How Zurich became the centre of Europe’s avant-garde
The story of literary heroes who turned Zurich into a beacon of intellectual liberty during the Third Reich can tell us a lot about our own age of intolerance and resistance, writes William Cook
In a beautiful old bookshop in Zurich, a short walk from the lake, Doctor Michaela Unterdörfer is telling me about the Swiss couple who made this shop a beacon of intellectual liberty during the dark days of the Third Reich. It’s not a story of spectacular heroism but discreet and dogged resistance, and that’s what makes it such a potent tale for our troubled times.

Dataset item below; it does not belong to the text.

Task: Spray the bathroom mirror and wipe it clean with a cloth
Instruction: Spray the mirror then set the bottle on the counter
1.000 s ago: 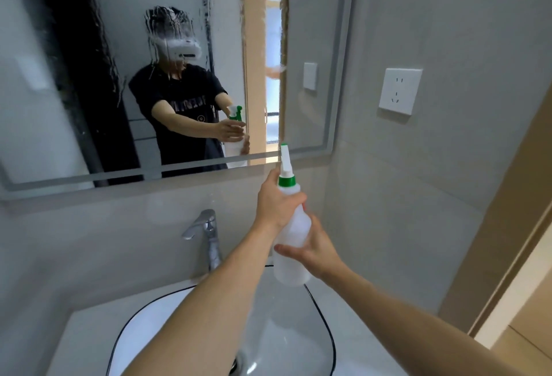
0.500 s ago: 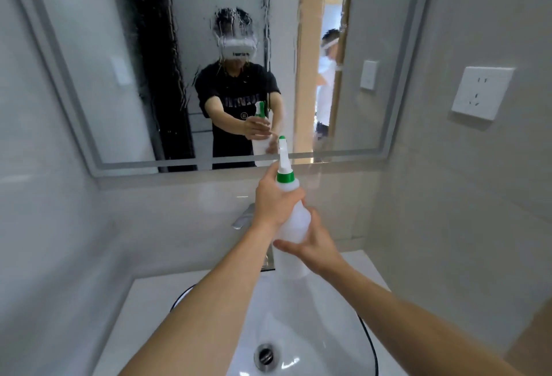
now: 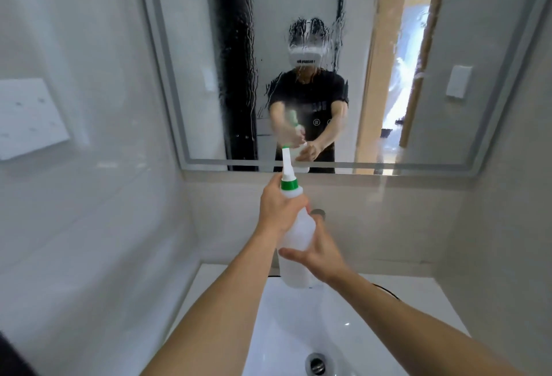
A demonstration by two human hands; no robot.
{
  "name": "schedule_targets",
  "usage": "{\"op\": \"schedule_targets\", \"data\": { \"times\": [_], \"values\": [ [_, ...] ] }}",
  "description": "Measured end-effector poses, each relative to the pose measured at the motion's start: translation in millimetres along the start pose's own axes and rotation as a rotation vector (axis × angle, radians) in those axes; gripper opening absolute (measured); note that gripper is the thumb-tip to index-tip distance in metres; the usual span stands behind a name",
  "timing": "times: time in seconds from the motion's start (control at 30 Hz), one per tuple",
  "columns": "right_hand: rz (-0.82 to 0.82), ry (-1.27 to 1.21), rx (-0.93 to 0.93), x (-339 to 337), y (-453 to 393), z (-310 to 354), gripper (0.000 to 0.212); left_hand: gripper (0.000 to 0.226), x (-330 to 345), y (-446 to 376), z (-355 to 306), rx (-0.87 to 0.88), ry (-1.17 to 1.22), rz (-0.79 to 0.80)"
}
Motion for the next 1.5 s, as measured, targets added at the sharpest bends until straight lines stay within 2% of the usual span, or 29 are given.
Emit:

Switzerland in 1933 was very different from Britain in 2020, but there was one striking similarity: across the border, 20 miles away, were countless refugees seeking sanctuary, yet the authorities said, “the lifeboat is full”.
Those authorities were Swiss and those refugees were German Jews, but the comparisons with Britain today are telling. Then, as now, these refugees were regarded as someone else’s problem. Then as now, the government reckoned they had enough headaches of their own. Only a few folk cared enough to reach out to persecuted people beyond their own borders, and two of the folk who cared were the young Swiss couple who ran this bookshop.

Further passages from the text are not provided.